Lara: Yes, we are. Our overall physician communication domain in HCAHPS has improved over last year. . . but this is about more than the scores. It’s the right thing to do for our team and for our patients. We are seeing a different level of engagement from our physician group. That is truly new and exciting and shows me that we’re at a tipping point right now. You can really feel the momentum here when it comes to our physicians: they’re excited and we’re excited.
Gidon: You clearly value contribution and participation. I’d love to hear what you’ve done in terms of rewarding and recognizing physician improvement.
Lara: A few years ago we started recognizing our top performers when it came to the way patients viewed their care. The first year we did this, we had fewer than 10 people considered “top performing” within the organization. Last year we increased that number to just under 50. Dr. Tim Kremer, Senior Vice President and Chief Physician Engagement Officer, writes more thank you notes than I think he ever thought he would write in his life. In addition to the public recognition, we noticed thank you notes have deep meaning to our team members.
At JPS, we are about inclusion. We invite our physicians to do rounds with the executive team and we recognize teams and team members through that process. We also include our physicians in our patient experience unit or clinic recognitions. We use these moments to share what our patients are saying about the team, take photos of the teams, and display that recognition on our 75 monitors throughout the network.
Gidon: Do you have with any other stories that speak to the transformation you’ve witnessed through the application of new skills learned in the Clinician Experience Project?

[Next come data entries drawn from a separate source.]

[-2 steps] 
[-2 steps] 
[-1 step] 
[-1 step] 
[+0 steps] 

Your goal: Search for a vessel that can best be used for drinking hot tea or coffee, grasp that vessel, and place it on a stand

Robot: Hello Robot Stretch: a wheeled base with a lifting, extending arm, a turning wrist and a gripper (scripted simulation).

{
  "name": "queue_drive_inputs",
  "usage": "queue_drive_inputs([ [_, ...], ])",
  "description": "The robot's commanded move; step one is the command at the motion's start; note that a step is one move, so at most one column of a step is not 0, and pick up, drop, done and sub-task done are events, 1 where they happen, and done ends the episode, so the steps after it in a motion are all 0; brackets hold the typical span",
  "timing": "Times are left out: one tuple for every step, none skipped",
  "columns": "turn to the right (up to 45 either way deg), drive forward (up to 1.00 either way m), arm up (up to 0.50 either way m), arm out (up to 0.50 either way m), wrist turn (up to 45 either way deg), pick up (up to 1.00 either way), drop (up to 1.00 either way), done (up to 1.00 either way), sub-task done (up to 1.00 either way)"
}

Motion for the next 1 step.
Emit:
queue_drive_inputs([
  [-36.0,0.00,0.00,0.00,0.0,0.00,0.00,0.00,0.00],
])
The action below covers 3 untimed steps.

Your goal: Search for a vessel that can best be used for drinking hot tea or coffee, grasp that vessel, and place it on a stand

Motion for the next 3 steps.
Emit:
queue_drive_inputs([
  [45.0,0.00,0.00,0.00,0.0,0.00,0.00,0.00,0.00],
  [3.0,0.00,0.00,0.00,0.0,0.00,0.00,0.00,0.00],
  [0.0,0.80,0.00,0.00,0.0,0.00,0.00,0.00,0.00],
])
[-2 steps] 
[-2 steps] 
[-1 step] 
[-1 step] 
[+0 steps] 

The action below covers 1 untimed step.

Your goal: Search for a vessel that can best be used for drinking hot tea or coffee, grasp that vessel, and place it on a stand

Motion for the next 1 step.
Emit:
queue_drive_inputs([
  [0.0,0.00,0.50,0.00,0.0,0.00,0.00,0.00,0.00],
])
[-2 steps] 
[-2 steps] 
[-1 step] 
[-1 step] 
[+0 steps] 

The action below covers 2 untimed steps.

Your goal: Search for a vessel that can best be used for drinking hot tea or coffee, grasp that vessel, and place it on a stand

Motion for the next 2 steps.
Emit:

Lara: We have so many great stories to share.
Our physicians are referencing tips they learned from the videos in the Project. And that’s why I’ve realized that we are making significant progress. We have bridged our patient experience with our physician engagement pretty nicely. The partnership that Dr. Kremer and I have is crucial to the success of this journey. Together, we are a better team and can provide better care for our patients. I can’t wait to see what happens in this coming year.